The Senate may very well shift over to Democratic control after the elections this November — which, it’s worth noting, Democrats have been trying to protect amidst the Coronavirus pandemic via lobbying for increased vote-by-mail, which could help protect people from the virus spreading at polling places. In the meantime, recent polls from Public Policy Polling have a full four incumbent GOP Senators losing to their respective likely general election challengers, and Dems nabbing each one of those seats along with holding onto their own could give them the majority in the Senate.
Those who are vulnerable and losing in recent polling include Maine’s Susan Collins, Arizona’s Martha McSally, North Carolina’s Thom Tillis, and Colorado’s Cory Gardner. Heading into November, every one of those races is currently rated as a toss-up by the Cook Political Report, alongside a full four other GOP-held seats that are rated as just “leaning” Republican, which is the last category before toss-up status.
Public Policy Polling reports:
‘New PPP polls find Sara Gideon leading Susan Collins 47-43 in the Maine Senate race and Mark Kelly leading Martha McSally 47-42 in the Arizona Senate race. Additionally a PPP poll for a private client last week found Cal Cunningham leading Thom Tillis 46-41 in the North Carolina Senate race, and when PPP last polled the Colorado Senate race John Hickenlooper led Cory Gardner 51-38. This makes four Republican held US Senate seats where PPP has found Democratic challengers with at least a 4 point lead.’

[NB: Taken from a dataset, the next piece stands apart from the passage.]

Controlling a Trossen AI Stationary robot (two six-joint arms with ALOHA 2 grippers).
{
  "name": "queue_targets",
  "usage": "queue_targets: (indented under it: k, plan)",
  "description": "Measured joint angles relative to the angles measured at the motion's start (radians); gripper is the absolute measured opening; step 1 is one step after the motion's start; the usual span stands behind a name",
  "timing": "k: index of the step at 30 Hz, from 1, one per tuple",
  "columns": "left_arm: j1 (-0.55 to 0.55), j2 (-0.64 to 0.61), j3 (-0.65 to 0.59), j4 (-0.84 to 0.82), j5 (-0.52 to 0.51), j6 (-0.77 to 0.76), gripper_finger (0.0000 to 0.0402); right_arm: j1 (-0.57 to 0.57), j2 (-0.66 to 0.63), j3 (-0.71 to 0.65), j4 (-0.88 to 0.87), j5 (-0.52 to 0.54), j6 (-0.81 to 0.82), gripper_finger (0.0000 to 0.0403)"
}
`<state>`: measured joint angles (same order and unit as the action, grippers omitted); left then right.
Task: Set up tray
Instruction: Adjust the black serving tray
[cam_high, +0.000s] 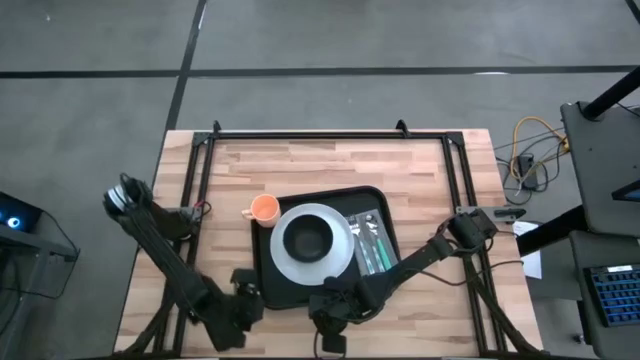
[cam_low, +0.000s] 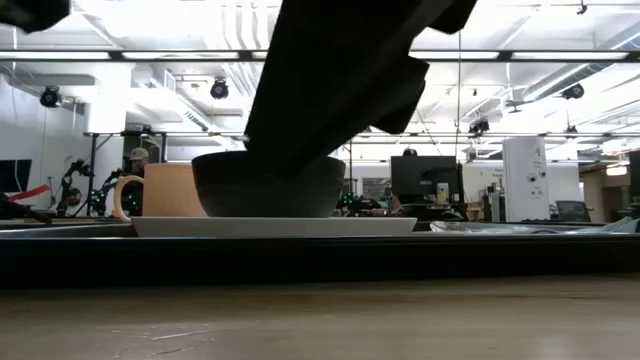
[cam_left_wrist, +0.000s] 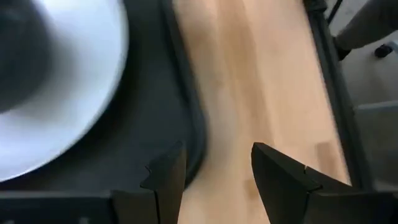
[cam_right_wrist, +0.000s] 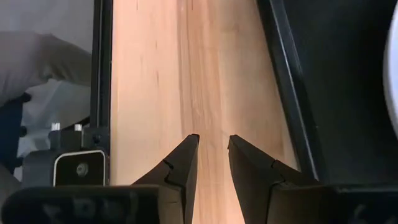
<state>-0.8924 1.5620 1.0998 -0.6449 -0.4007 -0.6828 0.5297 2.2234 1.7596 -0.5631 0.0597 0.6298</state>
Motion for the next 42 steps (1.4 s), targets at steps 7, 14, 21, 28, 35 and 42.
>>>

Meanwhile, one of the “lean Republican”-rated seats is the Montana seat held by Steve Daines, who’s now being challenged by the state’s former Democratic governor Steve Bullock, who is widely popular. The others that lean Republican include the Georgia seat held by Kelly Loeffler, the Iowa seat held by Joni Ernst, and the Kansas seat that will be open this November because the incumbent Republican Pat Roberts is retiring.

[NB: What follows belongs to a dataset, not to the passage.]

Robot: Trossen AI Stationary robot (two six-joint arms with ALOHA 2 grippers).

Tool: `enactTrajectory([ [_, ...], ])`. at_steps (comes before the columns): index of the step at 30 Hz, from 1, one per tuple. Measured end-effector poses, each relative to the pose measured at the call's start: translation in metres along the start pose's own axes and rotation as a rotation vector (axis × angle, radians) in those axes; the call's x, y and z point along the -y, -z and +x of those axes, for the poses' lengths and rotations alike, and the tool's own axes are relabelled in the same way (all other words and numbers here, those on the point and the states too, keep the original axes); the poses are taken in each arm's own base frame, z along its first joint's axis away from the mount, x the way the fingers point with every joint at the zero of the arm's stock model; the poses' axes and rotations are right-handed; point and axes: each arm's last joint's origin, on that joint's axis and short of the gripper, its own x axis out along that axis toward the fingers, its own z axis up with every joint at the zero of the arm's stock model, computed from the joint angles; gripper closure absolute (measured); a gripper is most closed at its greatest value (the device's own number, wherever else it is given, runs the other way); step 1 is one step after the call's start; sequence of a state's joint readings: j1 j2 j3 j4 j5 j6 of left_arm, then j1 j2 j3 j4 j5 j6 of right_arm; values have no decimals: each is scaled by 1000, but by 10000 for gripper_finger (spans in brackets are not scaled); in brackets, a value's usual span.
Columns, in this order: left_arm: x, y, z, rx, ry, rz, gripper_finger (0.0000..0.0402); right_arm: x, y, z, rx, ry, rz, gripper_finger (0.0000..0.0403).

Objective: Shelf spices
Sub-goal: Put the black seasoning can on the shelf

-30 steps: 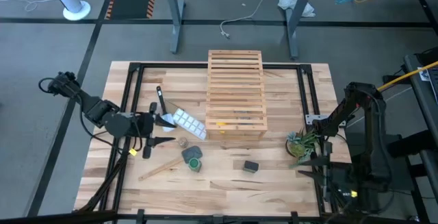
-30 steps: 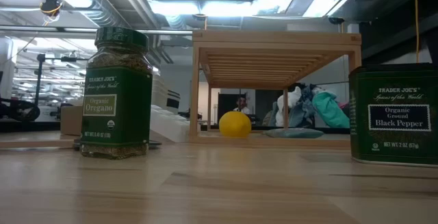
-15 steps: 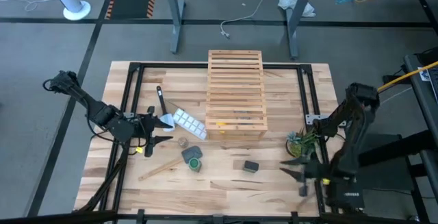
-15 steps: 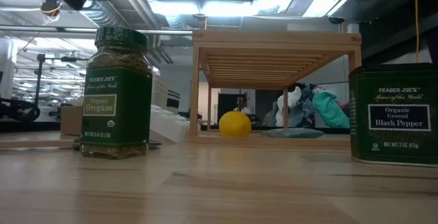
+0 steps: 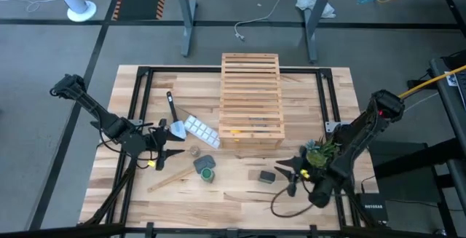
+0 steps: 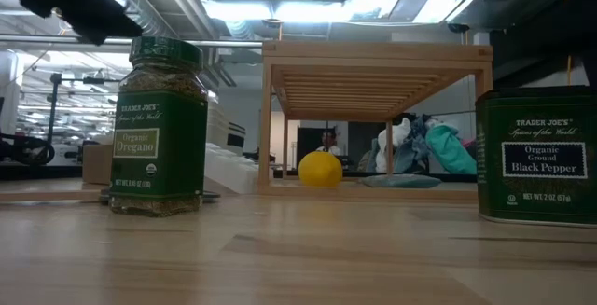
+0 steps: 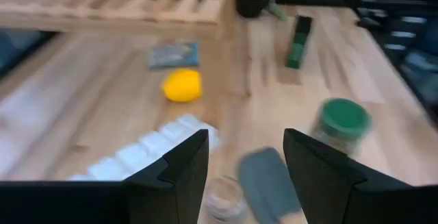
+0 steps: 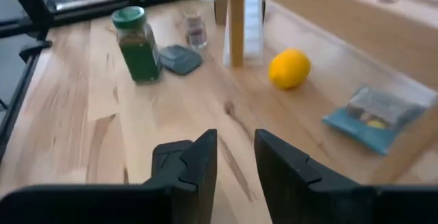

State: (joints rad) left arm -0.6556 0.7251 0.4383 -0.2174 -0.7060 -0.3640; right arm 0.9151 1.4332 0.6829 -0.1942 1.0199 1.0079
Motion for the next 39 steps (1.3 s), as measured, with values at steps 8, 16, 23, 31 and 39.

It’s worth noting — neither McSally nor Loeffler were officially elected to their current seats, so their voter support is already questionable. McSally was appointed to serve a portion of the late John McCain’s final term until a special election could be held this year, while Loeffler was appointed to serve after her state’s Senator Johnny Isakson retired due to health issues. McSally consistently loses in polls measuring support in her race against Kelly, who’s a retired astronaut and the husband of the state’s former Congresswoman Gabrielle Giffords, who left office after a shooting injury and has been advocating for gun safety ever since. On average, Kelly leads by a full 7.5 percent in polls, according to RealClearPolitics. Although there’s not an overabundance of cataloged polling, the last time that McSally led was last year.

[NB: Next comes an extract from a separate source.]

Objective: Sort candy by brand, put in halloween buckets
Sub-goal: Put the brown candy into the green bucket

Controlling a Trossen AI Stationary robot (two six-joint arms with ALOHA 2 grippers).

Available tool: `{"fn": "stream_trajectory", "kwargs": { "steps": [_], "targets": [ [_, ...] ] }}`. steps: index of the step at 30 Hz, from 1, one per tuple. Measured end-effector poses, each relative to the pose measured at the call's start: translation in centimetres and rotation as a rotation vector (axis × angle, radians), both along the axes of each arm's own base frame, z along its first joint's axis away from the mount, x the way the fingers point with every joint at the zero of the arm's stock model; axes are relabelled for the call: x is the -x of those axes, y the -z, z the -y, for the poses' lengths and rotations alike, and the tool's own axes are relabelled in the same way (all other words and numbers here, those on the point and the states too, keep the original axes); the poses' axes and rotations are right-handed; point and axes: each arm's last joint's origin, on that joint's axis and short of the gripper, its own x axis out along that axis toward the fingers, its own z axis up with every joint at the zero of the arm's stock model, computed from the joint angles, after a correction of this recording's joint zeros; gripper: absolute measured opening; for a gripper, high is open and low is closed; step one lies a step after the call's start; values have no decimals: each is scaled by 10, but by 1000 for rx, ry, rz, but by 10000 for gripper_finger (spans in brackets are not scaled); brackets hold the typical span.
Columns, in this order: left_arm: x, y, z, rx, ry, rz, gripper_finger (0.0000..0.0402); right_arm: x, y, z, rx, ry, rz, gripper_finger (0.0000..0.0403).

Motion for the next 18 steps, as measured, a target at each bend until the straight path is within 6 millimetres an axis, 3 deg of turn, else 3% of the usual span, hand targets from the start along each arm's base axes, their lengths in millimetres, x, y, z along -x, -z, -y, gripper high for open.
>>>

All of these races are, of course, unfolding in the shadow of the ongoing presidential race. Likely Democratic presidential nominee Joe Biden consistently leads against Trump in polling. Trump has often explicitly tied his Coronavirus response to his public image, which has implications for his re-election chances, of course. Even if the virus soon completely disappears — which won’t happen, but still — the effects will still be in place.